- **Exercise brief**
Retype every record below exactly as it is written.

- **Study material**
*****

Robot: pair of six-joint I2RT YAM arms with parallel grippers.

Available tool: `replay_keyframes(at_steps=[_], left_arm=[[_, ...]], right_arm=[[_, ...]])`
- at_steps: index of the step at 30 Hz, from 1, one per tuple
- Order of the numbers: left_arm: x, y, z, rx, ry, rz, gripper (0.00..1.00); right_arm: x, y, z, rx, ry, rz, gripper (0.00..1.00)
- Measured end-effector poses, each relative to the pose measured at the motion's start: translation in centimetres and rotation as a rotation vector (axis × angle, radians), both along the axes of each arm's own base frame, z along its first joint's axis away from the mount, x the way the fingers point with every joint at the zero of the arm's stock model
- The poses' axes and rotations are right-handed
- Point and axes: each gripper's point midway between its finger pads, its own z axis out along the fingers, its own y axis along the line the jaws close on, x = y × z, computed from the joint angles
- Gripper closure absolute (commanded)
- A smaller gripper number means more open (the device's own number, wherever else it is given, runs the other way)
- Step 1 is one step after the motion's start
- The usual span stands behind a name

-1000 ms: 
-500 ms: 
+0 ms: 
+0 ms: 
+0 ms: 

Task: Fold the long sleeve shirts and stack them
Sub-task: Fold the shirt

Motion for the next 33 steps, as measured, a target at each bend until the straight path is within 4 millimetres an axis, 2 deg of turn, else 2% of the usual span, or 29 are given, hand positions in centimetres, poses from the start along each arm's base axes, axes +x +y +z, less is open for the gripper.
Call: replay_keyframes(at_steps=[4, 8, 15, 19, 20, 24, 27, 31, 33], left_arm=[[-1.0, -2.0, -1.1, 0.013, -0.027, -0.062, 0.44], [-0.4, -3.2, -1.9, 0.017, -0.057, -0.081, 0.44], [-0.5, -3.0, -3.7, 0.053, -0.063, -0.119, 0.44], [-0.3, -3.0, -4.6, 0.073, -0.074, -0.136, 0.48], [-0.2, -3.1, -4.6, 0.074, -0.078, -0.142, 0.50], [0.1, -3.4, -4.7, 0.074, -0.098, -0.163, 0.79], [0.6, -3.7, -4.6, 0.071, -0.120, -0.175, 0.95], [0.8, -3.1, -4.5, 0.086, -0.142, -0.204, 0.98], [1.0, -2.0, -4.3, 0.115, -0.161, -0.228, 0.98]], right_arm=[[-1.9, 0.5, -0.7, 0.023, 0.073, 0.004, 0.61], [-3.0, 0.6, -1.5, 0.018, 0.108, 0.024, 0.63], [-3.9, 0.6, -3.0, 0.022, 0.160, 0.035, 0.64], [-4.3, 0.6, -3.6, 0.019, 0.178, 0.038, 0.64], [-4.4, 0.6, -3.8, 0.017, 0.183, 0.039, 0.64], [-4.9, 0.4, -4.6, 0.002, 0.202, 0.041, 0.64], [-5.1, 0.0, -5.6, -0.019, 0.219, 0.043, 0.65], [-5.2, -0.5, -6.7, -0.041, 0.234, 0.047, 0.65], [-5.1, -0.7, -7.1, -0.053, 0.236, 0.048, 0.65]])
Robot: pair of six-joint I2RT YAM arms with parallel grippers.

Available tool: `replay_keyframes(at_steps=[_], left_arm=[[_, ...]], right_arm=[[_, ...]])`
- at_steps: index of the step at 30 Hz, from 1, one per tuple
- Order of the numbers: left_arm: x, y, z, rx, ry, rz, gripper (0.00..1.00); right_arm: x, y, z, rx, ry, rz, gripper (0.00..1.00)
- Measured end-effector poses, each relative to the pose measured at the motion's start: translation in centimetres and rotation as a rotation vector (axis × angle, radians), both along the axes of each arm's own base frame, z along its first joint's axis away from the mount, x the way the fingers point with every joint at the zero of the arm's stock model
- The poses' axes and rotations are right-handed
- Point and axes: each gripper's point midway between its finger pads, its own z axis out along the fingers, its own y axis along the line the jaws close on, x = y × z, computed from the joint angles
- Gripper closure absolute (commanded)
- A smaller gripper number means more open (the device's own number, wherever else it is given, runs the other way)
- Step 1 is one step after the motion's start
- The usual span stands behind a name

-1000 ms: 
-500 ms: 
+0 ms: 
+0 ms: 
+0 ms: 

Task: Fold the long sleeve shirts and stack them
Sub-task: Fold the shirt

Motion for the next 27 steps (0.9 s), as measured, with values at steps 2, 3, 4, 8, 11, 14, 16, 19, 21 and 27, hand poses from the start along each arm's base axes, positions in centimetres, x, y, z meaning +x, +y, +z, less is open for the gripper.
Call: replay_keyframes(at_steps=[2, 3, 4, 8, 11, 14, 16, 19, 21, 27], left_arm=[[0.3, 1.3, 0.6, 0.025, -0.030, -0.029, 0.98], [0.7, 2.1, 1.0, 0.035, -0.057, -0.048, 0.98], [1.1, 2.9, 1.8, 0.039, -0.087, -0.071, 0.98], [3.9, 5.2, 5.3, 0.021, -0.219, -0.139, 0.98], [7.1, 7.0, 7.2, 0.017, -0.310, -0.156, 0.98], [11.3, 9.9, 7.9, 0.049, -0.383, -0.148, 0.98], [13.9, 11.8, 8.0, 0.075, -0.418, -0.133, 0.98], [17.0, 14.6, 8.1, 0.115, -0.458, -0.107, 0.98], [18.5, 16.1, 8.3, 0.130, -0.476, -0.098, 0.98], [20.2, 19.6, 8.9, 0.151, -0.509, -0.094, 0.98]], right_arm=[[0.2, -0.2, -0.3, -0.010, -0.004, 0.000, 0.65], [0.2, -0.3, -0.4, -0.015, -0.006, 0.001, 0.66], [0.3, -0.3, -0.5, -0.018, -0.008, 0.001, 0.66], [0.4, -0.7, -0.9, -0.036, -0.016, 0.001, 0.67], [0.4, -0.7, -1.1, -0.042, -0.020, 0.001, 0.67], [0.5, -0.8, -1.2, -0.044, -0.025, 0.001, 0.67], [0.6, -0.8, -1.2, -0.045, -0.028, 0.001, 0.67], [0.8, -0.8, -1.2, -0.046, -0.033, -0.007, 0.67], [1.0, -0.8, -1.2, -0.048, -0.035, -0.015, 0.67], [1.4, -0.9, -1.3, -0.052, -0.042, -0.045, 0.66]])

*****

- **Result of the exercise**
Robot: pair of six-joint I2RT YAM arms with parallel grippers.

Available tool: `replay_keyframes(at_steps=[_], left_arm=[[_, ...]], right_arm=[[_, ...]])`
- at_steps: index of the step at 30 Hz, from 1, one per tuple
- Order of the numbers: left_arm: x, y, z, rx, ry, rz, gripper (0.00..1.00); right_arm: x, y, z, rx, ry, rz, gripper (0.00..1.00)
- Measured end-effector poses, each relative to the pose measured at the motion's start: translation in centimetres and rotation as a rotation vector (axis × angle, radians), both along the axes of each arm's own base frame, z along its first joint's axis away from the mount, x the way the fingers point with every joint at the zero of the arm's stock model
- The poses' axes and rotations are right-handed
- Point and axes: each gripper's point midway between its finger pads, its own z axis out along the fingers, its own y axis along the line the jaws close on, x = y × z, computed from the joint angles
- Gripper closure absolute (commanded)
- A smaller gripper number means more open (the device's own number, wherever else it is given, runs the other way)
- Step 1 is one step after the motion's start
- The usual span stands behind a name

-1000 ms: 
-500 ms: 
+0 ms: 
+0 ms: 
+0 ms: 

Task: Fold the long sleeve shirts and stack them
Sub-task: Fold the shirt

Motion for the next 33 steps, as measured, a target at each bend until the straight path is within 4 millimetres an axis, 2 deg of turn, else 2% of the usual span, or 29 are given, hand positions in centimetres, poses from the start along each arm's base axes, axes +x +y +z, less is open for the gripper.
Call: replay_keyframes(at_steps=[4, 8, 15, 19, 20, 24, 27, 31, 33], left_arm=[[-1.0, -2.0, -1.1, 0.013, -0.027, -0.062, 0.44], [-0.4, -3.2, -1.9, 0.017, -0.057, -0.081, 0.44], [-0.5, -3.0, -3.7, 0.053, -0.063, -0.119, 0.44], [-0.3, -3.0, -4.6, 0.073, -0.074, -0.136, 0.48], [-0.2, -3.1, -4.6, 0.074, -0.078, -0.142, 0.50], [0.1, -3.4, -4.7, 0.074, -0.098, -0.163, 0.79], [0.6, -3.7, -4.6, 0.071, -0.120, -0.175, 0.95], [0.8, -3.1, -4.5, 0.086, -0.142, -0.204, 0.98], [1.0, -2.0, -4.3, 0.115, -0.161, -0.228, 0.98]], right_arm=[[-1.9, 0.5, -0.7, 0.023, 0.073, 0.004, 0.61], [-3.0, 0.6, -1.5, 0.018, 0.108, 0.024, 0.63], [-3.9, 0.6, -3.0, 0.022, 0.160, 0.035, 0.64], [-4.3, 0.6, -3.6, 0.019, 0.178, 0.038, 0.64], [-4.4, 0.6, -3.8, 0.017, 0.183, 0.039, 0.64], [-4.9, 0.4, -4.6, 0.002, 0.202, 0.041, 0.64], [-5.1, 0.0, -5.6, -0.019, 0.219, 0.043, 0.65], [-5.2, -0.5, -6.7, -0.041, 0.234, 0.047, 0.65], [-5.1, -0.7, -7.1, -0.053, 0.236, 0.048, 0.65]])
Robot: pair of six-joint I2RT YAM arms with parallel grippers.

Available tool: `replay_keyframes(at_steps=[_], left_arm=[[_, ...]], right_arm=[[_, ...]])`
- at_steps: index of the step at 30 Hz, from 1, one per tuple
- Order of the numbers: left_arm: x, y, z, rx, ry, rz, gripper (0.00..1.00); right_arm: x, y, z, rx, ry, rz, gripper (0.00..1.00)
- Measured end-effector poses, each relative to the pose measured at the motion's start: translation in centimetres and rotation as a rotation vector (axis × angle, radians), both along the axes of each arm's own base frame, z along its first joint's axis away from the mount, x the way the fingers point with every joint at the zero of the arm's stock model
- The poses' axes and rotations are right-handed
- Point and axes: each gripper's point midway between its finger pads, its own z axis out along the fingers, its own y axis along the line the jaws close on, x = y × z, computed from the joint angles
- Gripper closure absolute (commanded)
- A smaller gripper number means more open (the device's own number, wherever else it is given, runs the other way)
- Step 1 is one step after the motion's start
- The usual span stands behind a name

-1000 ms: 
-500 ms: 
+0 ms: 
+0 ms: 
+0 ms: 

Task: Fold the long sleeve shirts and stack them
Sub-task: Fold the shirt

Motion for the next 27 steps (0.9 s), as measured, with values at steps 2, 3, 4, 8, 11, 14, 16, 19, 21 and 27, hand poses from the start along each arm's base axes, positions in centimetres, x, y, z meaning +x, +y, +z, less is open for the gripper.
Call: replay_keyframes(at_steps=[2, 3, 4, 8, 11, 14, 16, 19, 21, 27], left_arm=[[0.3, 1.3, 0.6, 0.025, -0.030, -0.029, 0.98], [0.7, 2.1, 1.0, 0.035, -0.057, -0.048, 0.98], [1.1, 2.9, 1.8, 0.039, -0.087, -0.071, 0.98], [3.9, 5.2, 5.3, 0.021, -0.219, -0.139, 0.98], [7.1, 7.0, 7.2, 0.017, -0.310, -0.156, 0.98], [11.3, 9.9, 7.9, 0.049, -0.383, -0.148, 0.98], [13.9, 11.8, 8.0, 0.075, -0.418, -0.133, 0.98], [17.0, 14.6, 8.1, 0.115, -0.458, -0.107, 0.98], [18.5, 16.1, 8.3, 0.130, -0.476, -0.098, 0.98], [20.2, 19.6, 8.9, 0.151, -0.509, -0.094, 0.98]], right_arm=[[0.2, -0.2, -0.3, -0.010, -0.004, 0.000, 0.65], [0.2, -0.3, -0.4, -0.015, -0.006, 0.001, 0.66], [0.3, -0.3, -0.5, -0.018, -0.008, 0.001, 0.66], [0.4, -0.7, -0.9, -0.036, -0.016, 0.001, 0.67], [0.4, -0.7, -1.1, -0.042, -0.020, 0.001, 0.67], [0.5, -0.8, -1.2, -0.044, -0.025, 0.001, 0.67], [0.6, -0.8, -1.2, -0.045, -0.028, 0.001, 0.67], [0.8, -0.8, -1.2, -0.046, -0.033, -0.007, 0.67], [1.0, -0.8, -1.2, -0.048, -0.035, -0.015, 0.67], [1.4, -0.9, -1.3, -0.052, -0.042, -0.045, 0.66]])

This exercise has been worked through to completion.